Título: Consumo mostra força
Autor: Celso Ming
Fonte: O Estado de São Paulo, 07/06/2006, Economia & Negócios, p. B2

De tanto cachimbar pessimismo, tem muito empresário que não consegue evitar o entortamento da boca. E, de tanto repetir que tudo vai mal, acaba convencido do que diz.

Por isso, não é capaz de enxergar mudanças no setor produtivo, especialmente quando são para melhor. O IBGE mostrou há uma semana que o ritmo da produção é outro e que o avanço do PIB vai, neste ano, para mais de 4%. A Confederação Nacional da Indústria, mesmo permanentemente atrasada com seus números e normalmente desinformada sobre o que acontece com os estoques industriais, confirmou segunda-feira que há uma inequívoca retomada da produção industrial. Pena que está parada em abril - e não em junho.

Ontem, a Anfavea, entidade que cuida dos interesses do ramo de veículos, mostrou crescimento exuberante do setor, na contramão do que têm apontado dirigentes da Fiesp e do Iedi.

Nos cinco primeiros meses deste ano, as vendas de veículos no mercado interno cresceram 8,7% sobre igual período de 2005. Enquanto isso, a produção ultrapassou a marca de 1 milhão de unidades e cresce ao ritmo de 6,1% sobre igual período de 2005 (veja o gráfico).

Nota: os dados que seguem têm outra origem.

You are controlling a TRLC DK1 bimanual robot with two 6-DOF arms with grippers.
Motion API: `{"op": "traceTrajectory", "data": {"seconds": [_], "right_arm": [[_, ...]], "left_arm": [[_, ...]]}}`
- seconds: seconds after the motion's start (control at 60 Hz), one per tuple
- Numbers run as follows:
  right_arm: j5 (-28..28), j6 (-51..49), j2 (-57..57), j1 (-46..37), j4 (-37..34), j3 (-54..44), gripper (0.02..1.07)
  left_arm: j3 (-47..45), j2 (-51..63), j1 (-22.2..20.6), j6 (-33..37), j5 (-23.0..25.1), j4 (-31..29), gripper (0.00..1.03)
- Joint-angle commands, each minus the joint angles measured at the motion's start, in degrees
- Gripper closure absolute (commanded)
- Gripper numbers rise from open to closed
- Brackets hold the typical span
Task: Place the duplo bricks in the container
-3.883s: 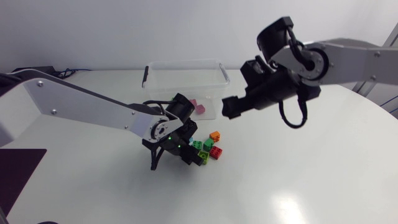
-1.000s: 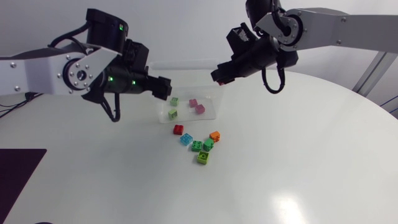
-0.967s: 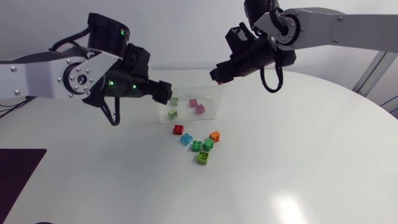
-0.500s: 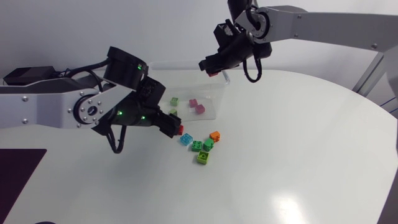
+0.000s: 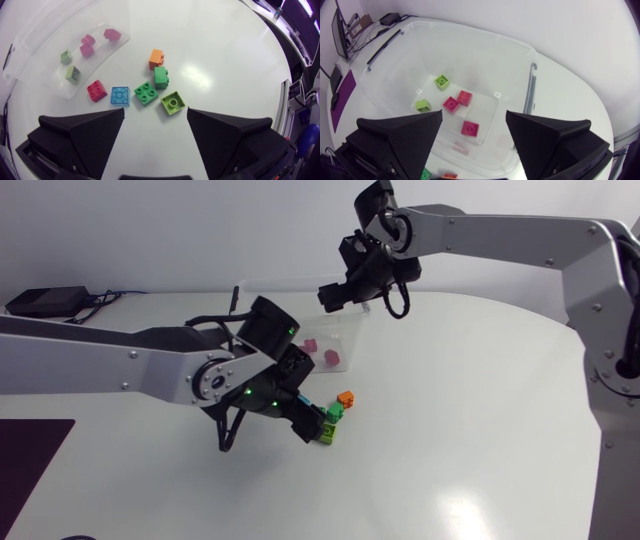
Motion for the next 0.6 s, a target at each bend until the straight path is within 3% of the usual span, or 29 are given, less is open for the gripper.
{"op": "traceTrajectory", "data": {"seconds": [0.0,0.317,0.583], "right_arm": [[0.01,1.29,-4.89,-0.97,0.05,-4.38,0.07],[-2.36,0.85,-19.74,-3.95,3.65,-23.97,0.07],[-4.91,0.41,-29.15,-4.92,6.9,-38.56,0.07]], "left_arm": [[4.14,3.64,-1.25,-2.31,0.53,-2.23,0.16],[13.28,14.1,-4.59,-8.02,0.53,-7.94,0.16],[18.21,19.63,-4.24,-10.57,0.44,-12.95,0.2]]}}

Há dois anos, o setor vinha lamentando ociosidades superiores a 40%. Agora, se vê em outra condição: se os investimentos não forem retomados, dentro de mais três anos poderá não dar conta da demanda.

Apesar do câmbio desfavorável, dos juros na lua, da insuportável carga tributária; apesar, enfim, do alto custo Brasil - os dirigentes do setor de veículos não repetem o discurso prostrante da Fiesp, do Iedi, da CUT e da esquerda do PT, de que está tudo errado na política econômica e de que se aprofunda no País a desindustrialização e o sucatamento do setor produtivo.

Seria bom que esses dirigentes fossem até a Rua 25 de março, à Rua José Paulino ou mesmo à Rua Teodoro Sampaio, em São Paulo, para ver a quantas está a onda de consumo do povão.

E não é só no segmento de consumo popular que a indústria está virando o jogo, como mostram os números da Anfavea e do setor de aparelhos domésticos. Isso talvez ajude os empresários a calibrar melhor suas avaliações com o que de fato ocorre na economia real.

Não dá para sustentar que essa boa fase da indústria seja apenas resultado da turbinada de 16,7% no salário mínimo e da distribuição de cestas básicas para 11 milhões de famílias.

A economia está em aceleração, num ambiente de inflação em queda, retração moderada dos juros, dívida pública sob certo controle e, ainda, superávit em conta corrente da ordem de 1,2% do PIB. Para os padrões brasileiros, é um quadro alentador.

Está certo que a renda do agronegócio vai sendo duramente castigada pela valorização do real, drama que também derruba exportações de setores tradicionais, como móveis, calçados e têxteis. Mas não dá para negar o dinamismo que provém do consumo que, por sua vez, é resultado da queda da inflação e dos acertos na condução da política macroeconômica.

Outro contraponto a esse quadro favorável vem de fora. São as turbulências que há mais de um mês sacodem o mercado financeiro internacional e podem ser prenúncio de certa retração da produção mundial.

Contra isso, não há muito o que fazer senão aprofundar o ajuste fiscal e prosseguir nas recompras de títulos da dívida brasileira pelo Tesouro.

Enquanto os países asiáticos, especialmente a China, continuarem interessados em financiar o rombo externo (déficit em conta corrente) dos Estados Unidos, é improvável que ocorra a temida aterrissagem forçada da economia mundial.